Deduction of allowances under Section 10A of IT Act

  • HRA – If the employee lives in a rented facility and paying rent towards the accommodation, he will allow deducting the house rent allowance. Maximum Rs. 180,000 can deduct from tax annually as allowance for House Rent (HRA).
  • Transport Allowance – The employer pays the employees to cover the expenses of commuting to and from work. The annual deduction in this category is a maximum of Rs. 19,200 Rs.
  • Savings under Section 80Cof IT Act – A full range of savings and investment options are available under this section from which to choose and it is currently one of the most popular tax saving options. The total tax deduction under 80C is a maximum of Rs. 150,000 invested in a single or a combination of devices. Some of the 80C devices include:
  • Public Provident Fund
  • Contribution to Employers’ Provident Fund
  • Premiums paid on Policy of Life Insurance
  • Equity-Linked Saving Schemes (ELSS) – these are the Mutual Funds available for tax saving
  • Bank Fixed Deposits – Of certain duration
  • National Savings Certificates – issued by post offices
  • Repayment of the Principal amount for your Home Loan
  • The TDS under section 80CCC and 80CCD- comes under 80CCC for contribution to some annuity plan of any insurance company for getting pension, while 80CCD is for a contribution towards Central Government’s National Pension Scheme (NPS).

However, the Cumulative total for Sections 80C, 80CCC, and 80CCD cannot go beyond Rs. 200,000 i.e. Rs. 1.5 lakhs plus an additional Rs. 50,000 is tax-deductible for NPS contribution. How to calculate TDS on Salary?

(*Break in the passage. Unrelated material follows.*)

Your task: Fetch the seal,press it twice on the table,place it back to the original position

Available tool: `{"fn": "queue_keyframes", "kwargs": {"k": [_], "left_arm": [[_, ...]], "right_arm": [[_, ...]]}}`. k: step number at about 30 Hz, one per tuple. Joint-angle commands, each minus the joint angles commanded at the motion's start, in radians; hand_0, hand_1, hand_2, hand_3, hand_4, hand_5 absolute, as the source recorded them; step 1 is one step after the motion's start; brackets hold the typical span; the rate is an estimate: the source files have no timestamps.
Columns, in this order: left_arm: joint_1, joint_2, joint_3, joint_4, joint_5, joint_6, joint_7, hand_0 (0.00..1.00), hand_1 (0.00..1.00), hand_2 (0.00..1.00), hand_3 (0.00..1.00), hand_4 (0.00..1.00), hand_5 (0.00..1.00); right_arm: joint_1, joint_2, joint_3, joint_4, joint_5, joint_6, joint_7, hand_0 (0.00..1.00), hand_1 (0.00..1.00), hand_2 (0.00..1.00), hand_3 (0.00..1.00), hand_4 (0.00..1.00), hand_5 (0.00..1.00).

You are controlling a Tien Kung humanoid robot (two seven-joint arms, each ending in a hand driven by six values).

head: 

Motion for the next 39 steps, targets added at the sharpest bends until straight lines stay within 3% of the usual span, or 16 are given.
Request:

  • TDS under Section 80TTA up to Rs. 10,000 per annum tax-deductible on the interest earned in the bank’s savings account.
  • TDS under section 80D- This section deals with a tax deduction for medical expenses and on payment of medical insurance.
  • Medical Allowance – Employees can declare medical allowance by producing medical bills for tax exemption.
  • The premium for purchasing medical insurance for self, spouse, and dependent children – this savings is Rs. can happen till. 25000 for resident taxpayers under the age of 60 and Rs. 50,000 for senior citizens from FY 2018-19.
  • TDS under Sections 80U and 80DD- These sections deal with deduction in case of physical disability of the taxpayer and their dependent (s) respectively. Depending on the extent of disability, deduction ranging from Rs. 75,000 to Rs. 125,000 per year.
  • TDS under Section 80DDB- It applicable for the expenses incurred in the treatment of certain specified diseases. At this deduction, Rs. 40,000 annually, even if the cost of treatment exceeds these, if Rs. Be less than. 40000. How to calculate TDS on Salary?

READ ALSO : What are Income Tax Slabs in India?